DDoS would look similar but the difference is that the attack will be coming from different source IPs.

10:00:01.000000 IP 192.0.2.10 > 198.51.100.20: TCP [SYN] Seq=12345, Win=1024, Length=0
10:00:02.000000 IP 192.0.2.11 > 198.51.100.20: TCP [SYN] Seq=23456, Win=1024, Length=0
10:00:03.000000 IP 192.0.2.12 > 198.51.100.20: TCP [SYN] Seq=34567, Win=1024, Length=0
10:00:04.000000 IP 192.0.2.13 > 198.51.100.20: TCP [SYN] Seq=45678, Win=1024, Length=0
10:00:05.000000 IP 192.0.2.14 > 198.51.100.20: TCP [SYN] Seq=56789, Win=1024, Length=0
10:00:06.000000 IP 192.0.2.15 > 198.51.100.20: TCP [SYN] Seq=67890, Win=1024, Length=0
10:00:07.000000 IP 192.0.2.16 > 198.51.100.20: TCP [SYN] Seq=78901, Win=1024, Length=0
10:00:08.000000 IP 192.0.2.17 > 198.51.100.20: TCP [SYN] Seq=89012, Win=1024, Length=0

Flow Analysis

Flow analysis relies on a flow collector, which records metadata and statistics rather than recording each frame that passes through the network.

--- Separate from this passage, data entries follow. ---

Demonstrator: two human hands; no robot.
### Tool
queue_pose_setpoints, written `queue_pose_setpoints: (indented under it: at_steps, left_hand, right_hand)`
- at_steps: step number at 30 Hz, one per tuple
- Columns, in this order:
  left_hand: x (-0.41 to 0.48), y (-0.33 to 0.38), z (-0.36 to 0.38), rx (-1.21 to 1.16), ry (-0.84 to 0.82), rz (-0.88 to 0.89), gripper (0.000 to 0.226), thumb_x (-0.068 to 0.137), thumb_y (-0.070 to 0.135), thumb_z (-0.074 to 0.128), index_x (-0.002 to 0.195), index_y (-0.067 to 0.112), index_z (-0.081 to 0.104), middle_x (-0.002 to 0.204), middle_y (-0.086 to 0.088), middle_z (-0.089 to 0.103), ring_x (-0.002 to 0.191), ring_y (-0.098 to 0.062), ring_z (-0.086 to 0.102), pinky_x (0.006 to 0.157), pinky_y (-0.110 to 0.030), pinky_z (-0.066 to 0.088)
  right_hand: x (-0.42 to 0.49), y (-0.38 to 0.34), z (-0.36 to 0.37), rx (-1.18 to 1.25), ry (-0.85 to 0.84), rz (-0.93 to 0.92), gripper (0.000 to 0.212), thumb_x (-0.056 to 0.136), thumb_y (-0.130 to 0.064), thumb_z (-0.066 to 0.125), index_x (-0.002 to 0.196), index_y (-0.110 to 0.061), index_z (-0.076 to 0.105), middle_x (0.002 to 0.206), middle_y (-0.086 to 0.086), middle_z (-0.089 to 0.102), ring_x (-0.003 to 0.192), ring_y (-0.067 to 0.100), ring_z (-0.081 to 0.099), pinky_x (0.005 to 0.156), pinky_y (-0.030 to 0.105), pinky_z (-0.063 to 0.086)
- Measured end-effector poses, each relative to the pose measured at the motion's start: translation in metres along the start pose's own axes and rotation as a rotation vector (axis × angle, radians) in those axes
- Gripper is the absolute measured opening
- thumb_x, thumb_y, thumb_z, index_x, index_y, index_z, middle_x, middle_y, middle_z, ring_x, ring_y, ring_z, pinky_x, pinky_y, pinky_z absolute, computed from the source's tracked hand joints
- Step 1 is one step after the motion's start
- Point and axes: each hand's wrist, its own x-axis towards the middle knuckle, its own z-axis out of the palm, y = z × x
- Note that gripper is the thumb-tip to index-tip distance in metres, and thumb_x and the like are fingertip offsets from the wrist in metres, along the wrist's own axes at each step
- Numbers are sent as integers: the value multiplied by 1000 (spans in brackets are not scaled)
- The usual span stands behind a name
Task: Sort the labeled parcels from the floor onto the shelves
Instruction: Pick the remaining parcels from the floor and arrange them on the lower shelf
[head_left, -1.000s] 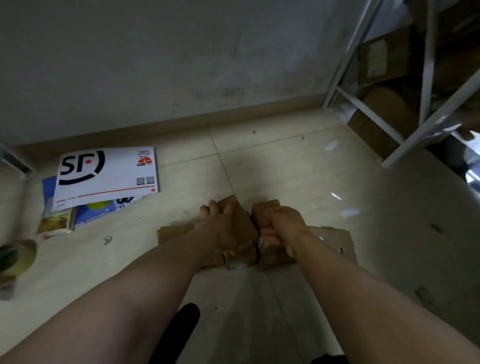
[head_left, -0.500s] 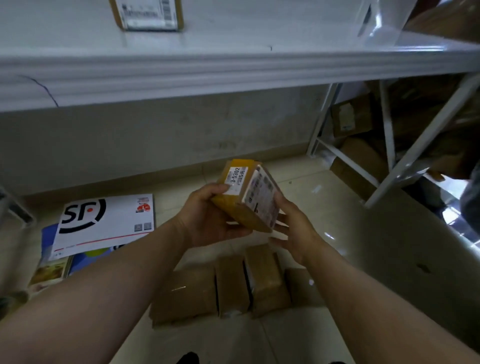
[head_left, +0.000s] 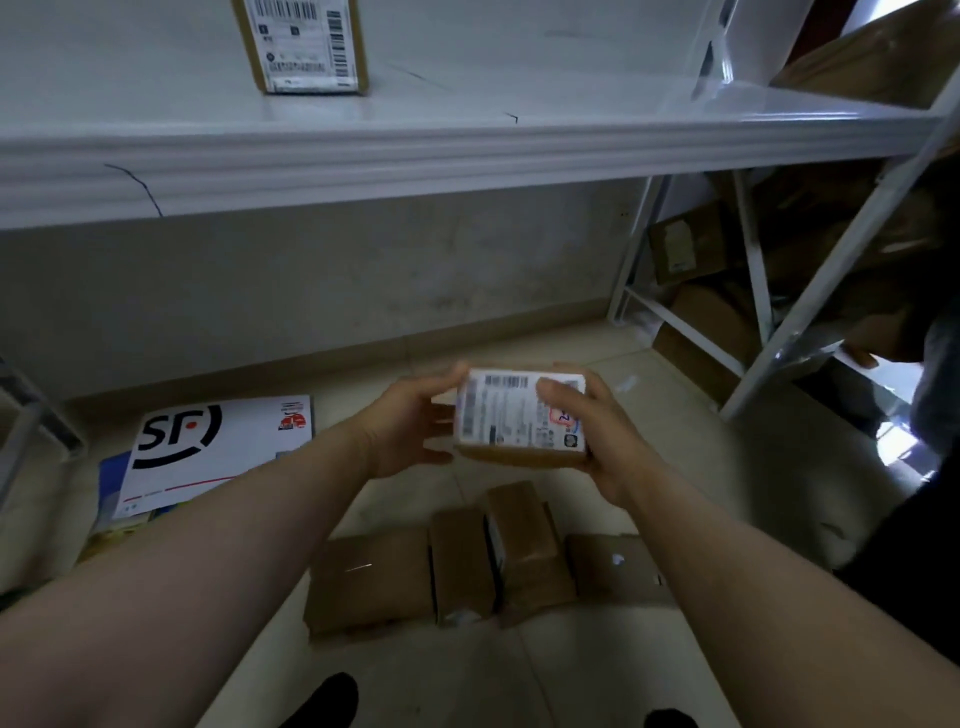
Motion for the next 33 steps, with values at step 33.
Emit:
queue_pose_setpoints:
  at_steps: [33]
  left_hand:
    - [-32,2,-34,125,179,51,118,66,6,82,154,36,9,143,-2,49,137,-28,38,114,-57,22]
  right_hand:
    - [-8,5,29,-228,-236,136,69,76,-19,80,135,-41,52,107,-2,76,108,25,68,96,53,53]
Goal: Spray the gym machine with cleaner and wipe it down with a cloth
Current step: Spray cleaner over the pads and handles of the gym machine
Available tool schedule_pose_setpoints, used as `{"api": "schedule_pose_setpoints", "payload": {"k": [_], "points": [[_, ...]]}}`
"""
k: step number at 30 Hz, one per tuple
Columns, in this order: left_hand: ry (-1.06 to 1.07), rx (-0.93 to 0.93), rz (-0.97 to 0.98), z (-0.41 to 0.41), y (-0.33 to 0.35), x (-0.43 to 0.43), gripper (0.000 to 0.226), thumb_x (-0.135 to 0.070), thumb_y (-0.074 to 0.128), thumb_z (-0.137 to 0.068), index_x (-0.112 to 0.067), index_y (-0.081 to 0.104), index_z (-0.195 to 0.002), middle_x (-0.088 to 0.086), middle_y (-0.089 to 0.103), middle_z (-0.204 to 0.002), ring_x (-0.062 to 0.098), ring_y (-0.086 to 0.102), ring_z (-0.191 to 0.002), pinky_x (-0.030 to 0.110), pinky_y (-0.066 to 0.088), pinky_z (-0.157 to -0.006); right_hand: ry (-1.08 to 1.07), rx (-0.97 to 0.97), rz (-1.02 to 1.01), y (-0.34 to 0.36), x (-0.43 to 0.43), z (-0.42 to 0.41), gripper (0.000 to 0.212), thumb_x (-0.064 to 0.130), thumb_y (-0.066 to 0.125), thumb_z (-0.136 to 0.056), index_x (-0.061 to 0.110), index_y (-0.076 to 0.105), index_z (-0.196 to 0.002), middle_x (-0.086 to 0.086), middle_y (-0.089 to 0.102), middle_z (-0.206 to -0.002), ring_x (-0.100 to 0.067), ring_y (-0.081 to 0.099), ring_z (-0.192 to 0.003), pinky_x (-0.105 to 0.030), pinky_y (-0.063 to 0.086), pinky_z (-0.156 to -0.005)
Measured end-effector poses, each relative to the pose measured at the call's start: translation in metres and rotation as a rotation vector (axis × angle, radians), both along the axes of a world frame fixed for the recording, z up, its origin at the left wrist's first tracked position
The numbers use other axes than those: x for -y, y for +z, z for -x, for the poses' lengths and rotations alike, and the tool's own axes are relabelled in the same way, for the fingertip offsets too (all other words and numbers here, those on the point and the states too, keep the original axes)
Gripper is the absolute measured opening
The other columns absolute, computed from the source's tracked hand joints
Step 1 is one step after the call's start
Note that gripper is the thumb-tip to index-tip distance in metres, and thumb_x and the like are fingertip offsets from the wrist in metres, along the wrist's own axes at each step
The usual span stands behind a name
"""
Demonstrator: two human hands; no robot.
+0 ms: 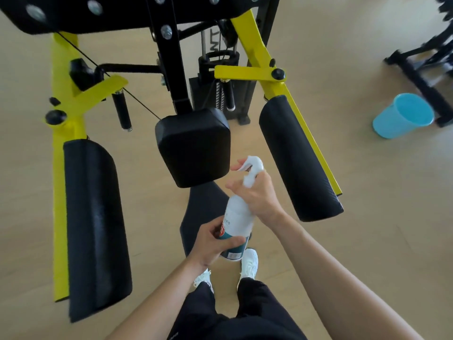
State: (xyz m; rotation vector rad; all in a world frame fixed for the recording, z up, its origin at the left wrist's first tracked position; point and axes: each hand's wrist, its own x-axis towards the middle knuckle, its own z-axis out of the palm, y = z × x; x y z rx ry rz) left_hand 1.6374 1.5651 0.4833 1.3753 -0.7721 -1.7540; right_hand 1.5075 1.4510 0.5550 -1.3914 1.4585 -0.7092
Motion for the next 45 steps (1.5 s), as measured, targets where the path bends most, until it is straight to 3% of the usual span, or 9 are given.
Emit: {"api": "schedule_pose_setpoints", "payload": {"k": [5,9,15,18,22,31,36,41,45], "points": [[0.104,0.012,0.007,-0.004,-0.001,-0.024,0.062,-0.029,0.093,-0.060,-0.010,0.073,-0.115,0.011,0.078,-0.106,0.030,0.074,-0.102,0.034,0.060,-0.084,-0.052,0.081,-0.126,0.002,-0.019,-0.023,0.024,0.027,0.071,-0.096,0.006,0.061,-0.089,-0.007,0.072,-0.072,-0.014,0.072,-0.060,-0.028,0.060,-0.067],[0.099,0.019,0.001,-0.005,0.001,-0.027,0.053,-0.015,0.094,-0.067,-0.012,0.074,-0.116,0.009,0.078,-0.108,0.028,0.074,-0.103,0.032,0.060,-0.085,-0.056,0.094,-0.158,0.000,-0.019,-0.024,0.028,0.028,0.072,-0.095,0.004,0.062,-0.086,-0.005,0.072,-0.067,-0.019,0.074,-0.062,-0.044,0.063,-0.076],[-0.038,0.011,-0.004,0.004,0.003,-0.013,0.039,0.001,0.085,-0.079,-0.011,0.073,-0.114,0.006,0.079,-0.106,0.022,0.075,-0.100,0.029,0.059,-0.082,-0.081,0.036,-0.032,-0.003,-0.020,0.003,0.025,0.021,0.078,-0.086,0.031,0.062,-0.103,0.024,0.065,-0.103,-0.011,0.070,-0.093,-0.028,0.063,-0.068],[-0.152,0.027,0.004,0.010,0.003,0.000,0.043,-0.008,0.089,-0.078,-0.015,0.073,-0.118,0.002,0.078,-0.108,0.020,0.074,-0.102,0.030,0.060,-0.083,-0.316,0.079,-0.084,-0.004,-0.024,0.021,0.011,0.023,0.073,-0.093,0.023,0.063,-0.093,0.005,0.071,-0.088,-0.022,0.075,-0.079,-0.039,0.066,-0.066],[-0.258,0.055,0.003,0.014,0.001,0.015,0.044,-0.013,0.091,-0.076,-0.014,0.073,-0.116,0.007,0.077,-0.109,0.027,0.074,-0.104,0.041,0.061,-0.092,-0.588,0.032,-0.146,-0.004,-0.024,0.028,0.025,0.033,0.067,-0.099,0.011,0.064,-0.089,-0.002,0.073,-0.076,-0.015,0.074,-0.063,-0.030,0.061,-0.059],[-0.246,0.035,0.010,0.005,0.009,0.031,0.036,-0.013,0.087,-0.081,-0.012,0.073,-0.115,0.008,0.078,-0.107,0.027,0.074,-0.104,0.043,0.058,-0.097,-0.460,0.007,-0.076,0.008,-0.002,0.014,0.020,0.033,0.073,-0.092,0.023,0.061,-0.103,-0.005,0.071,-0.093,-0.020,0.075,-0.079,-0.044,0.066,-0.070],[-0.248,0.057,0.056,-0.001,0.014,0.048,0.054,-0.035,0.090,-0.071,-0.018,0.072,-0.119,0.003,0.077,-0.111,0.024,0.073,-0.108,0.046,0.058,-0.099,-0.446,-0.036,-0.077,0.019,0.019,0.006,0.025,0.037,0.063,-0.101,0.016,0.059,-0.089,0.011,0.069,-0.062,-0.015,0.075,-0.063,-0.028,0.061,-0.059],[-0.189,0.513,0.191,0.000,0.038,0.076,0.062,-0.069,0.074,-0.069,-0.038,0.067,-0.122,-0.021,0.074,-0.109,0.003,0.070,-0.100,0.038,0.060,-0.091,-0.269,-0.032,-0.112,0.023,0.073,0.001,0.023,0.033,0.064,-0.101,0.015,0.060,-0.088,0.011,0.073,-0.064,-0.022,0.076,-0.072,-0.044,0.064,-0.077],[0.198,0.920,0.589,-0.020,0.069,0.109,0.047,-0.054,0.068,-0.085,-0.023,0.073,-0.120,-0.013,0.073,-0.107,0.005,0.068,-0.094,0.031,0.060,-0.078,-0.106,-0.061,-0.095,0.011,0.125,-0.009,0.015,0.020,0.065,-0.099,0.006,0.063,-0.096,-0.007,0.074,-0.072,-0.022,0.076,-0.066,-0.050,0.063,-0.079]]}}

• By collecting just the metadata, we can save a lot of storage space.
• Minimizes processing costs as well.
• Generates visualizations to map network cconnections, traffic types, etc.
• Downside: it does not provide actual content.

NetFlow, Zeek, and MRTG

NetFlow is a Cisco-developed means of reporting network flow information to a structured database.

• Became a standard under the name IP Flow Information Export (IPFIX)
• Define traffic flow based on different packets that share same characteristics.
• Example, traffic flow based on same source and destination IP.

Information that we can find in a NetFlow:

• Network Protocol
• IP Version/Type
• Source/Destination IP
• Source/Destination Port
• IP Service Type

Zeek is a hybrid tool that passively monitors a network like a sniffer, but only logs full packet capture data of potential interest.

• Samples the data just like NetFlow and uses a flow collector.
• Logs the full packet capture whenever it finds something interesting.
• Uses filters or signatures for collectin g full packet capture.
• Performs normalization of data and stores it as tab-delimited or JSON-formatted.
• Normalized files can be imported to other tools for visualization and analysis.

Multi Router Traffic Grapher (MRTG) creates graphs showing traffic flows through the network interfaces of routers and switches by polling the appliances using SNMP.

• We can see patterns emerging based on the traffic being sent or received.
• Spikes or drops in traffic can be seen in the graphs.